Premarket Approval (PMA)

Note: This medical device record is a PMA supplement. A supplement may have changed the device description/function or indication from that approved in the original PMA. Be sure to look at the original PMA record for more information.

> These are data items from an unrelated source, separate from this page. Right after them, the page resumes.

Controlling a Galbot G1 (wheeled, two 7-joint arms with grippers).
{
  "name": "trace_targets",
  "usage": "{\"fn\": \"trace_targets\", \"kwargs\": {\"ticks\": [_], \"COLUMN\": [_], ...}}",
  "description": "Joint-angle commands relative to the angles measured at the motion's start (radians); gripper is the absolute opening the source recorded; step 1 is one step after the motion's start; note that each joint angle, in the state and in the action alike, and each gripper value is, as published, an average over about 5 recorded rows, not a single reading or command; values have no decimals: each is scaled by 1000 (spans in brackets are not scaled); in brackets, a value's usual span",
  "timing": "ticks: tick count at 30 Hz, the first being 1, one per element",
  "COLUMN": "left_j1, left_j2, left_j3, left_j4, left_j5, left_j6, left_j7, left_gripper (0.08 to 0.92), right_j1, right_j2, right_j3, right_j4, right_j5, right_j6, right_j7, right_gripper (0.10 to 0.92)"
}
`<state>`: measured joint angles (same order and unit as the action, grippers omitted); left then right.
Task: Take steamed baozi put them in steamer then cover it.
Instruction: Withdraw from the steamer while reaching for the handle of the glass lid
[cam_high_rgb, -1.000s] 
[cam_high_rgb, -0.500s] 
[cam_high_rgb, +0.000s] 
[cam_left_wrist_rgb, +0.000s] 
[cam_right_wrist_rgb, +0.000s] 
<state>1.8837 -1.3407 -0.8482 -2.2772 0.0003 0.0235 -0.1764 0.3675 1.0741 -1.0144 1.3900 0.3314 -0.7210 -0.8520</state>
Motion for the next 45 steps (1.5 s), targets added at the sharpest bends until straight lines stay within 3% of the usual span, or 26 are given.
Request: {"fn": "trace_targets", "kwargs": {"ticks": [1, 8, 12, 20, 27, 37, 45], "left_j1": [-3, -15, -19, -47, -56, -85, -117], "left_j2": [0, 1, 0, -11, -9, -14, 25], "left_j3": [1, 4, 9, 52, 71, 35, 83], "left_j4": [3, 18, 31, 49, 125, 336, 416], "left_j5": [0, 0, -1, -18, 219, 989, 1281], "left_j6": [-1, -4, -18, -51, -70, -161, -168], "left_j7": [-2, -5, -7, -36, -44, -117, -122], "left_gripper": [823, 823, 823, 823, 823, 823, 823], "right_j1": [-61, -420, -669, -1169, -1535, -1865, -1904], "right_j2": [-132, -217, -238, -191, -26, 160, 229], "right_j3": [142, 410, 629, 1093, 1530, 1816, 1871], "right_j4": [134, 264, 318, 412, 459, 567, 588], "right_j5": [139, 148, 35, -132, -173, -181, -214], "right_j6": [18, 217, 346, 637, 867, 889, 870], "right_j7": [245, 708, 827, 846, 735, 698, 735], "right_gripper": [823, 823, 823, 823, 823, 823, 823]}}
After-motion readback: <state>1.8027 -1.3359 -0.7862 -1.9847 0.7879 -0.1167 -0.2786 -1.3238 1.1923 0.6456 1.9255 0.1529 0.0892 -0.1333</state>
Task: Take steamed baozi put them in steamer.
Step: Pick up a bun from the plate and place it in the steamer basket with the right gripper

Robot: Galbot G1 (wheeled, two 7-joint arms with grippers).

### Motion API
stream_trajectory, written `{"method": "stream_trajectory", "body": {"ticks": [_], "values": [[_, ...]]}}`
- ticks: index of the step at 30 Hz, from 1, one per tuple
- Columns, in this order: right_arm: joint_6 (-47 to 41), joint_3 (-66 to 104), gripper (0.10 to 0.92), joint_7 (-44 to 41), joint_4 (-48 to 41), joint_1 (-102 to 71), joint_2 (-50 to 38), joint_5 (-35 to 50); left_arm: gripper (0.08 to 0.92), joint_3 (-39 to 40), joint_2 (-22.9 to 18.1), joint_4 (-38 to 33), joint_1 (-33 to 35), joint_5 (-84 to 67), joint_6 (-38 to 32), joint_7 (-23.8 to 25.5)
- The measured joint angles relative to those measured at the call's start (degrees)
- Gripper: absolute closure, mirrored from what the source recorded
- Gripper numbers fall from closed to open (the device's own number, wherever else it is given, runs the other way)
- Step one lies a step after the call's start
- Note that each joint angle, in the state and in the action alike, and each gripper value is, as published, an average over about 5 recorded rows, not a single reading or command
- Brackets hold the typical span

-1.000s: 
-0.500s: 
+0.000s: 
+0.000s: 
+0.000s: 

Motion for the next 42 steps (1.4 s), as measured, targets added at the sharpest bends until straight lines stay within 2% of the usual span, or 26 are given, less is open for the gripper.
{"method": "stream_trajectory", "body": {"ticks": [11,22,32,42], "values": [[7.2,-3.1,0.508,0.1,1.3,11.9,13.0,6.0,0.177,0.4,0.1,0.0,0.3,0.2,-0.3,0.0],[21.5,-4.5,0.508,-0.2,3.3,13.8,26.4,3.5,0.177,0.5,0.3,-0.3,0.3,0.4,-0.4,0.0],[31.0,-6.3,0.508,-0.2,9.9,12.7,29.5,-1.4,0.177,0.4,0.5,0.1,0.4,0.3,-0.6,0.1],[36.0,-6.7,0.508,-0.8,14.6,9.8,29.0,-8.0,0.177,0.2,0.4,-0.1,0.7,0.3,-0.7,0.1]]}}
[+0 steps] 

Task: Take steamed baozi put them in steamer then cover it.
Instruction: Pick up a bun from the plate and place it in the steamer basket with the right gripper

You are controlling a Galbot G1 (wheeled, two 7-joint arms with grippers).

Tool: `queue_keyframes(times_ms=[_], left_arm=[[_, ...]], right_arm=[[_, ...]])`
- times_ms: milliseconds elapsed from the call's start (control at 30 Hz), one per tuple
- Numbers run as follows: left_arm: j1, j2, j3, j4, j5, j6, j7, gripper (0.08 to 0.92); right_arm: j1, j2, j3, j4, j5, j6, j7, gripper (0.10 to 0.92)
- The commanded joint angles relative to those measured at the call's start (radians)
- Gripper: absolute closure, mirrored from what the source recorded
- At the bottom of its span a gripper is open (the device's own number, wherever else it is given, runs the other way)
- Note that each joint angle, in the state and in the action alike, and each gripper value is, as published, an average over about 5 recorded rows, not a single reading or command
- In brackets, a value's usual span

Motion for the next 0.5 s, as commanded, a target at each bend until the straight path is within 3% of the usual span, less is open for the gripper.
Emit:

• Device: RESTORE RECHARGEABLE NEUROSTIMULATION SYSTEM
• Generic Name: Stimulator, spinal-cord, totally implanted for pain relief
• Applicant: Medtronic Neuromodulation; 7000 Central Ave. N.E; Minneapolis, MN 55432
• PMA Number: P840001
• Supplement Number: S074
• Date Received: 10/12/2004
• Decision Date: 04/08/2005
• Product Code: LGW
• Advisory Committee: Neurology
• Supplement Type: Normal 180 Day Track
• Supplement Reason: Change Design/Components/Specifications/Material
• Expedited Review Granted?: No
• Combination Product: No
• Predetermined Change Control Plan Authorized: No
• Recalls: CDRH Recalls

Approval Order Statement  
APPROVAL FOR THE RESTORE RECHARGEABLE NEUROSTIMULATION SYSTEM WHICH IS INDICATED AS AN AID IN THE MANAGEMENT OF CHRONIC, INTRACTABLE, UNILATERAL OR BILATERAL PAIN ASSOCIATED WITH THE FOLLOWING: 1) FAILED BACK SYNDROME OR LOW BACK SYNDROME OR FAILED BACK; 2) RADICULAR PAIN SYNDROME OR RADICULOPATHIES RESULTING IN PAIN SECONDARY TO FAILED BACK SYNDROME; 3) POST LAMINECTOMY PAIN; 4) UNSUCCESSFUL DISK SURGERY; 5) DEGENERATIVE DISK DISEASE (DDD)/HERNIATED DISK PAIN REFRACTORY TO CONSERVATIVE AND SURGICAL INTERVENTIONS; 6) PERIPHERAL CAUSALGIA; 7) EPIDURAL FIBROSIS; 8) ARACHNOIDITIS OR LUMBAR ADHESIVE ARACHNOIDITIS; 9) COMPLEX REGIONAL PAIN SYNDROME (CRPS) OR REFLEX SYMPATHETIC DYSTROPHY (RSD) OR CAUSALGIA; AND 10) MULTIPLE BACK SURGERIES.